Bizim gibi azınlık olan toplumların yaşadığı ülkenin geneline sesini duyurabilmesi, uğradığı haksızlıkları anlatabilmesi, hakları için verdiği mücadeleyi başarıyla sonuçandırabilmesi ve lobi çalışması yapabilmesi için o ülkedeki “aydın” kesime de ihtiyacı vardır. Azınlığı anlayabilecek, demokratik taleplerini özümseyebilecek bir aydın kesim, toplumsal mücadelede hayati öneme sahiptir.
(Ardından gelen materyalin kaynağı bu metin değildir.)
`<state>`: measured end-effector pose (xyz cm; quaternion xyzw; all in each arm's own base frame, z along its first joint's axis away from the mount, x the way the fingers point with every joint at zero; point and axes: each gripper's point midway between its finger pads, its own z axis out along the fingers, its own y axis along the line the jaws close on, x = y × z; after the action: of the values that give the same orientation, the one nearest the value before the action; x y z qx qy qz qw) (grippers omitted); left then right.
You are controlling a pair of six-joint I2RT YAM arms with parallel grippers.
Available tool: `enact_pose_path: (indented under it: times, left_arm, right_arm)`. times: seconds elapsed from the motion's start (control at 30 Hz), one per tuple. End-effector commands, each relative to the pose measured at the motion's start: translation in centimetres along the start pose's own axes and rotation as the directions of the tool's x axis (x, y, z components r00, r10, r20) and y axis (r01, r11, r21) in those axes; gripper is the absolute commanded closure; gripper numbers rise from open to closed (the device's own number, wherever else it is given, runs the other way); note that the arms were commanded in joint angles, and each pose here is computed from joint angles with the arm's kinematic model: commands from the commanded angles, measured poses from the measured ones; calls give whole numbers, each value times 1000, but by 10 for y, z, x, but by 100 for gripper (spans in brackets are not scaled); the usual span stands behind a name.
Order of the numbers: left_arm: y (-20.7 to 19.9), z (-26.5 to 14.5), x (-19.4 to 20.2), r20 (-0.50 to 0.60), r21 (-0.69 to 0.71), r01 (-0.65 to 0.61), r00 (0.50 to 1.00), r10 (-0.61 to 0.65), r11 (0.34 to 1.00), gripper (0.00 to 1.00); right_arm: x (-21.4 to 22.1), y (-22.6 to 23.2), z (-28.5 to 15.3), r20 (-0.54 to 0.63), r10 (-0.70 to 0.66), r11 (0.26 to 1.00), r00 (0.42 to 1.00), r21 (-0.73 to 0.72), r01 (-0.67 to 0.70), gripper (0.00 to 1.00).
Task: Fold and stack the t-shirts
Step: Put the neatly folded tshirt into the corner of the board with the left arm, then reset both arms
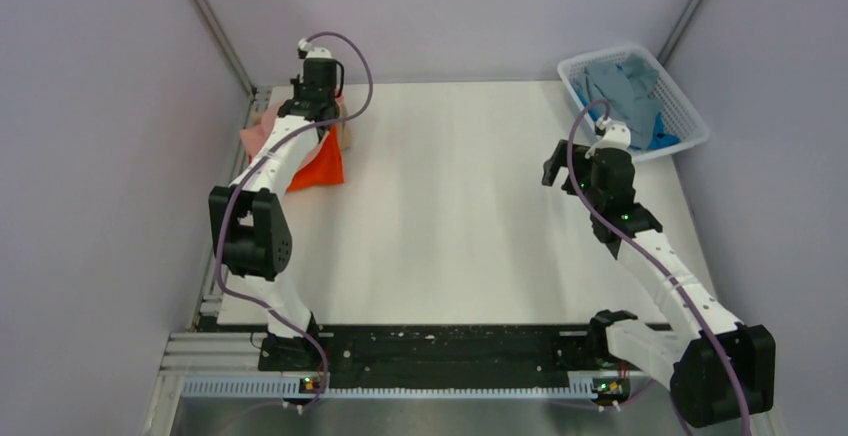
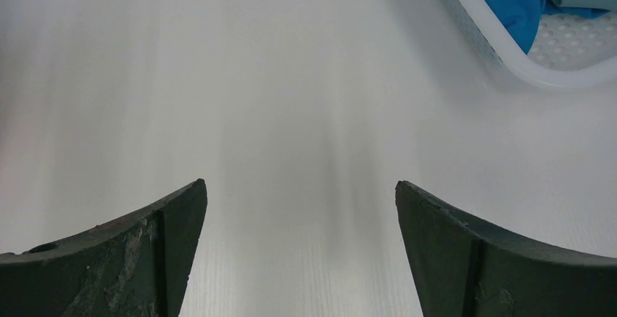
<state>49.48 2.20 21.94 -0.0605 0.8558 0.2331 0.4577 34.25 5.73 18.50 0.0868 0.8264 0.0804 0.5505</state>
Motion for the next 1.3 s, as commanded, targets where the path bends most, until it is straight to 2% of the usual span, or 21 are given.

Batı Trakya Türkleri, bu konuda belki de Avrupa’nın en şanssız toplumlarından biri. Zira, azınlığa haklı davasında destek olabilecek, bu görüşünü açıkça dile getirebilecek “aydın” sayısı o kadar az ki! Aslında, azınlığı anlayabilecek, hissedebilecek “aydın” kesim, sadece toplumun bir kesimi için değil, ülke için önemli ve gerekli. Akıntıya karşı kürek çekebilecek insanlar yoksa o ülkede demokrasi de, hoşgörü de gelişemez. Dolayısıyla sözünü ettiğimiz insanlar sadece azınlık çıkarları veya azınlık mücadelesi için değil, aslında ülkenin tümü için, ülkedeki demokratik anlayışın gelişmesi ve sağlamlaşması için geçerli. Yoksa “demokrasi” denen kavram salt “sendikal haklar” değildir. Ülkemiz Yunanistan, Avrupa Birliği’nin en eski üyelerinden biri olmasına rağmen, azınlık hakları konusunda hiç de iyi sayılmayacak bir sicile sahip. Oldukça başarılı bir “demokrasi karnesine” sahip olan Yunan aydınları da “azınlık hakları” dersinde zayıf kalıyorlar. Bunu söylerken sadece hakları uluslararası bir antlaşmayla garanti altına alınan Batı Trakya Müslüman Türk Azınlığı’nın değil, ülkedeki diğer azınlıkları da düşünerek söylüyorum.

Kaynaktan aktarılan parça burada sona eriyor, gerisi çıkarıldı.